The directory is automatically created and managed along with the task cache:
The contents of the directory are cleared at each task call and persist until the task is cleared.
```python
class TrainModel(Task):
    def run_task(self) -> str:
        ...
        model_path = self.task_directory / 'model.bin'
        model.save(model_path)
        return model_path
```


### Job scheduling and prefixes
Tasks can be run with job schedulers using `task_prefix_command`, which will be inserted just before each task call.
```python

class TaskWithJobScheduler(Task):
    task_prefix_command = 'jbsub -interactive -tty -queue x86_1h -cores 16+1 -mem 64g'
    ...
```

### Execution policy configuration

One can control the task execution with `concurrent.futures.Executor` class:
```python
from concurrent.futures import ProcessPoolExecutor, ThreadPoolExecutor

class MyTask(Task):
    ...

with Cache('./cache'):
    # Limit the number of parallel workers
    MyTask().run_graph(executor=ProcessPoolExecutor(max_workers=2))
    
    # Thread-based parallelism
    MyTask().run_graph(executor=ThreadPoolExecutor())
```

One can also control the concurrency at a task/channel level:
```python
class TaskUsingGPU(Task):
    task_channel = 'gpu'
    ...

class AnotherTaskUsingGPU(Task):
    task_channel = ['gpu', 'memory']
    ...

with Cache('./cache'):
    # Queue-level concurrency control
    SomeDownstreamTask().run_graph(rate_limits={'gpu': 1})
    SomeDownstreamTask().run_graph(rate_limits={'memory': 1})
    
    # Task-level concurrency control
    SomeDownstreamTask().run_graph(rate_limits={TaskUsingGPU.task_name: 1})

```

### Commandline tool
`Task` have a utility classmethod to run with commandline arguments.
For example,
```python
# taskfile.py

class Main(Task):
    ...


if __name__ == '__main__':
    Main.cli()
```
Use `--help` option for more details.


### Built-in properties/methods
Below is the list of the built-in properties/methods of `Task`. Do not override these attributes in the subclass.

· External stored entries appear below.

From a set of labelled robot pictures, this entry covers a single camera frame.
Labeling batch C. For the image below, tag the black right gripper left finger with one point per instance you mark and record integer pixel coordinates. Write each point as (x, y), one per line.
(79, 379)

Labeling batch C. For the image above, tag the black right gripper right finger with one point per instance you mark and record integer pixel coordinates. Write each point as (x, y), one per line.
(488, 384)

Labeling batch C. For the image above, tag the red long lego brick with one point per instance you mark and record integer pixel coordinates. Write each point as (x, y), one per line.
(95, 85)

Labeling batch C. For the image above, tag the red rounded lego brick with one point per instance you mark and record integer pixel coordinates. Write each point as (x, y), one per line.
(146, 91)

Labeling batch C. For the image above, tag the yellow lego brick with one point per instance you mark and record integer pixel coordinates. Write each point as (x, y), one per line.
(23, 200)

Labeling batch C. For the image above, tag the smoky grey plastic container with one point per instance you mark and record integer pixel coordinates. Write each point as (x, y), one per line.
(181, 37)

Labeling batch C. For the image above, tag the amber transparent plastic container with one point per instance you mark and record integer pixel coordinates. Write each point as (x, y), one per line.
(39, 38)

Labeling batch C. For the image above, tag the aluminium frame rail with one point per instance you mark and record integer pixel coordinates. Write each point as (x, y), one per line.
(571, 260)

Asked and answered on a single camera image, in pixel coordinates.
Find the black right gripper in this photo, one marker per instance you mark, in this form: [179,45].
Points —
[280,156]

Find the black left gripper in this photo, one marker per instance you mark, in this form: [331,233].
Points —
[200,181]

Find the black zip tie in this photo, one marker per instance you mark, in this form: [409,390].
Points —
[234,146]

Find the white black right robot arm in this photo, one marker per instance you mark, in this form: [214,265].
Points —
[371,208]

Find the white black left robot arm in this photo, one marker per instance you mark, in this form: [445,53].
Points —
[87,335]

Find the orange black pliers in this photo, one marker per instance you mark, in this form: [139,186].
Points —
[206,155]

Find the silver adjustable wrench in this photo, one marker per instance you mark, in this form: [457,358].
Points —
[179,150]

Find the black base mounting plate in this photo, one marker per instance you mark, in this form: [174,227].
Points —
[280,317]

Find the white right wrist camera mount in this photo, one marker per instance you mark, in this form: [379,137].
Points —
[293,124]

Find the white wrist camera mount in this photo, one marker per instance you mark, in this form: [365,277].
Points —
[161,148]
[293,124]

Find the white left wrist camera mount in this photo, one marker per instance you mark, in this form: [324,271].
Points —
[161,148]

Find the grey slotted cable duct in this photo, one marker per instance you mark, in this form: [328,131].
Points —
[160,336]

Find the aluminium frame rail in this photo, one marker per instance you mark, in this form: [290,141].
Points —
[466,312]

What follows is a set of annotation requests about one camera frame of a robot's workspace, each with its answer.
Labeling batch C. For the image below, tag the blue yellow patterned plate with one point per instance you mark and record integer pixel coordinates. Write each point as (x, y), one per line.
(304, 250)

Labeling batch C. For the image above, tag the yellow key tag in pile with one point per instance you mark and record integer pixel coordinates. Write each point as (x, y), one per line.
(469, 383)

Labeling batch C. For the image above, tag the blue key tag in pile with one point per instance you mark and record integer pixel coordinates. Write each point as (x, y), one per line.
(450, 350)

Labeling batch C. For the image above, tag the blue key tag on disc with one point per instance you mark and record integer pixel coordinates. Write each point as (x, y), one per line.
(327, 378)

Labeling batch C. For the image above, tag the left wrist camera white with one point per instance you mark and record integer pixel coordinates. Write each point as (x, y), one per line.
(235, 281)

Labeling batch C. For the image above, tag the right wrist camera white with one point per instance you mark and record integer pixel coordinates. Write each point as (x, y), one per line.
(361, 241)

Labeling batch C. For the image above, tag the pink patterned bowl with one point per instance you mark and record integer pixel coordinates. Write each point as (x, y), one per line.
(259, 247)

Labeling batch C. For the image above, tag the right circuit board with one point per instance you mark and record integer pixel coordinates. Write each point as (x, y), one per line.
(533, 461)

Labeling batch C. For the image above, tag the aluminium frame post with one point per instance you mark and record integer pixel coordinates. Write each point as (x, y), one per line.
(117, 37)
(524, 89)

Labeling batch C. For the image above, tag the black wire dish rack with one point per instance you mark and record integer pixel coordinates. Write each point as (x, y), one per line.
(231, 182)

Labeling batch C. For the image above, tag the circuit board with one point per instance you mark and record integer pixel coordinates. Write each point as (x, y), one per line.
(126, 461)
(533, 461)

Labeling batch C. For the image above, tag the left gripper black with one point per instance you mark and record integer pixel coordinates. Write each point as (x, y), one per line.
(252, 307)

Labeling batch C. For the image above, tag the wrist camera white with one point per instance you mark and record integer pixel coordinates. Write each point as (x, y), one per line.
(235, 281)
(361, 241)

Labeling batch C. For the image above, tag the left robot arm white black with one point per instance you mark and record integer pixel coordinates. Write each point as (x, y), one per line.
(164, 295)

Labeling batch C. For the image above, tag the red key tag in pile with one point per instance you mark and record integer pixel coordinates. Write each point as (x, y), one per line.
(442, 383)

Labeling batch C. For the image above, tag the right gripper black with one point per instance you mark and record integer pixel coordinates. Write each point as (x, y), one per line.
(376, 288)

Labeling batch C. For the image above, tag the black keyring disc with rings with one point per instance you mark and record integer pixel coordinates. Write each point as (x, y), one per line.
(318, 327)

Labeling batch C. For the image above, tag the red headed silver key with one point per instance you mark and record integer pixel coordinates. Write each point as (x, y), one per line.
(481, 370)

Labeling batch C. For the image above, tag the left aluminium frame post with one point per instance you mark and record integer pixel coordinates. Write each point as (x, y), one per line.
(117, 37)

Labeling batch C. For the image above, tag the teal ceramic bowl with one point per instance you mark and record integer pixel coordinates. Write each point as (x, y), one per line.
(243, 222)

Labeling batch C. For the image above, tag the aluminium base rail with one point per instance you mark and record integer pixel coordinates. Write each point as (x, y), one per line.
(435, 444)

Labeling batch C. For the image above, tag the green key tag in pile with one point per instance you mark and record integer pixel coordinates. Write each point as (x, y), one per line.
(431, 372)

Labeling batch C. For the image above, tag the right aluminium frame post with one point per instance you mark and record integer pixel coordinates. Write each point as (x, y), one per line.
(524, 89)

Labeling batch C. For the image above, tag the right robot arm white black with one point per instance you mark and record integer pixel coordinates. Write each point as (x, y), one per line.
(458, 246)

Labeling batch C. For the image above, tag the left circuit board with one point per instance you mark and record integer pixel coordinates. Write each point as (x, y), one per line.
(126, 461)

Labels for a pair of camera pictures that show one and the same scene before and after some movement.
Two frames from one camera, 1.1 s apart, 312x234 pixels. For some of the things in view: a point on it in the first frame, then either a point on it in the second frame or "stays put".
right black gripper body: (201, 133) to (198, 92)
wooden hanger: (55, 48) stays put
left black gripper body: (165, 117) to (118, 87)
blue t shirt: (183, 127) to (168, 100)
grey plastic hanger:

| Name | Owner | Type | Description |
|--|--|--|--|
| `task_name`            | class    | property | String id of the task class |
| `task_id`              | instance | property | Integer id of the task, unique within the same task class  |
| `task_args`            | instance | property | The arguments of the task in JSON |
| `task_directory`       | instance | property | Path to the data directory of the task |
| `task_stdout`          | instance | property | Path to the task's stdout |
| `task_stderr`          | instance | property | Path to the task's stderr |
| `run_task`             | instance | method   | Run the task |
| `run_graph`            | instance | method   | Run the task after necessary upstream tasks and save the results in the cache |
| `get_task_result`      | instance | method   | Directly get the result of the task (fails if the cache is missing) |
| `to_json`              | instance | method   | Serialize itself as a JSON dictionary |
| `clear_task`           | instance | method   | Clear the cache of the task instance |
| `clear_all_tasks`      | class    | method   | Clear the cache of the task class |
| `cli`                  | class    | method   | `run_graph` with command line arguments |

## TODO
- Better UX
    - Add option to not cache result (need to address timestamp peeking and value passing).
    - Validate non-Future task argument with type hint.
- Optional
    - Simple task graph visualizer.
    - Pydantic/dataclass support in task arguments (as an incompatible, but better-UX object with TypedDict).